Checking our prior information
Now, let’s draw samples from the priors of each model. This step lets us check that our program works as expected. We know how the values should be distributed—we made up the numbers!
m_informative_pd <- run_model(beta_a = 5, beta_b = 40, sample_prior_only = 1)
#> Running MCMC with 4 sequential chains...
#>
#> Chain 1 finished in 0.0 seconds.
#> Chain 2 finished in 0.0 seconds.
#> Chain 3 finished in 0.0 seconds.
#> Chain 4 finished in 0.0 seconds.
#>
#> All 4 chains finished successfully.
#> Mean chain execution time: 0.0 seconds.
#> Total execution time: 0.8 seconds.
m_informative_pd
#> variable mean median sd mad q5 q95 rhat ess_bulk ess_tail
#> lp__ -32.42 -32.09 1.03 0.72 -34.48 -31.45 1.00 1996 2506
#> theta_1 0.11 0.11 0.05 0.05 0.05 0.20 1.00 3854 2857
#> theta_2 0.11 0.11 0.05 0.04 0.05 0.20 1.00 3248 2659
#> diff 0.00 0.00 0.07 0.06 -0.11 0.11 1.00 3607 2889
m_flat_pd <- run_model(beta_a = 1, beta_b = 1, sample_prior_only = 1)
#> Running MCMC with 4 sequential chains...
#>
#> Chain 1 finished in 0.0 seconds.
#> Chain 2 finished in 0.0 seconds.
#> Chain 3 finished in 0.0 seconds.
#> Chain 4 finished in 0.0 seconds.
#>
#> All 4 chains finished successfully.
#> Mean chain execution time: 0.0 seconds.
#> Total execution time: 0.6 seconds.
m_flat_pd
#> variable mean median sd mad q5 q95 rhat ess_bulk ess_tail
#> lp__ -4.01 -3.68 1.15 0.91 -6.26 -2.85 1.00 1709 1980
#> theta_1 0.50 0.50 0.29 0.38 0.05 0.95 1.00 2919 2042
#> theta_2 0.50 0.50 0.29 0.37 0.05 0.96 1.00 3053 2330
#> diff 0.00 0.00 0.41 0.44 -0.68 0.68 1.00 3438 3009
We can confirm (by inspecting the diff
row) that the difference in
left-handedness in both groups is 0 according to our priors. The
informative prior says that the values between 0.04 and
0.22 are plausible rates of left-handedness in each group.

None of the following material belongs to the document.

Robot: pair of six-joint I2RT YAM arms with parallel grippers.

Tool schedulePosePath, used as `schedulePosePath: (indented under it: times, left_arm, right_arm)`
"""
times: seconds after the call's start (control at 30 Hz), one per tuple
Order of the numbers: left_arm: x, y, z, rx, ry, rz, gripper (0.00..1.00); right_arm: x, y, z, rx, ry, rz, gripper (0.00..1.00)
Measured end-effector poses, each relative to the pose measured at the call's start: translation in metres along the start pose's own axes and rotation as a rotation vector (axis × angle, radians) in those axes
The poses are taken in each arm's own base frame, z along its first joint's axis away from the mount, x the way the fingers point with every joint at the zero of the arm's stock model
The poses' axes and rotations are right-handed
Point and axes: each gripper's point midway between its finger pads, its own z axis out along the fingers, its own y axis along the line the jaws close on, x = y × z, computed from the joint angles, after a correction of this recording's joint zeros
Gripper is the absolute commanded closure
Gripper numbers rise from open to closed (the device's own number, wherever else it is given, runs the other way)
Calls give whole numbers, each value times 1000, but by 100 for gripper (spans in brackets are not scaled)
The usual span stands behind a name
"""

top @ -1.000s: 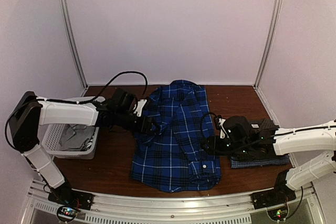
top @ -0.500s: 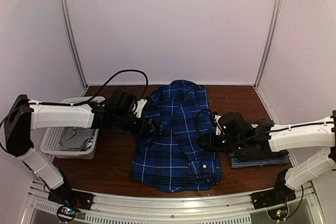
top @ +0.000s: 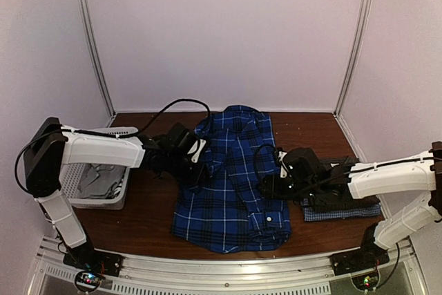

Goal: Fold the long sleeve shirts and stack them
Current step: Pick up the sleeve from the 1/3-folded shirt.

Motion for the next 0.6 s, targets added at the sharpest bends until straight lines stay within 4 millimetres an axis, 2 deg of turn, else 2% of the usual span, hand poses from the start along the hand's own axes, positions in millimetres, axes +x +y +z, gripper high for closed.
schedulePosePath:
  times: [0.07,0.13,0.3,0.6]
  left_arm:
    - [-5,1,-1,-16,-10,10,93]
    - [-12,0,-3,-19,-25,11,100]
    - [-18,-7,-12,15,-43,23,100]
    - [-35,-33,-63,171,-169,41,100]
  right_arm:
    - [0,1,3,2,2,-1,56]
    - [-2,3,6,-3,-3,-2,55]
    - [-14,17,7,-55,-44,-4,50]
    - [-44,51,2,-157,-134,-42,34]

It’s worth a moment to reflect on how obviously wrong the uninformative prior is. The central θ value in each group is .5. Therefore, half of the prior samples assert that there are more left-handed individuals than right-handed ones! If there is anything we know about handedness, it’s that left-handedness is less common than right-handedness. Uninformative sometimes connotes “unbiased” or “letting the data speak for itself”, but in this case, I would say “gullible”.
Sampling the posterior
Now, the fun part. We update our prior information with our data.
m_informative <- run_model(beta_a = 5, beta_b = 40, sample_prior_only = 0)
#> Running MCMC with 4 sequential chains...
#>
#> Chain 1 finished in 0.0 seconds.
#> Chain 2 finished in 0.0 seconds.
#> Chain 3 finished in 0.0 seconds.
#> Chain 4 finished in 0.0 seconds.
#>
#> All 4 chains finished successfully.
#> Mean chain execution time: 0.0 seconds.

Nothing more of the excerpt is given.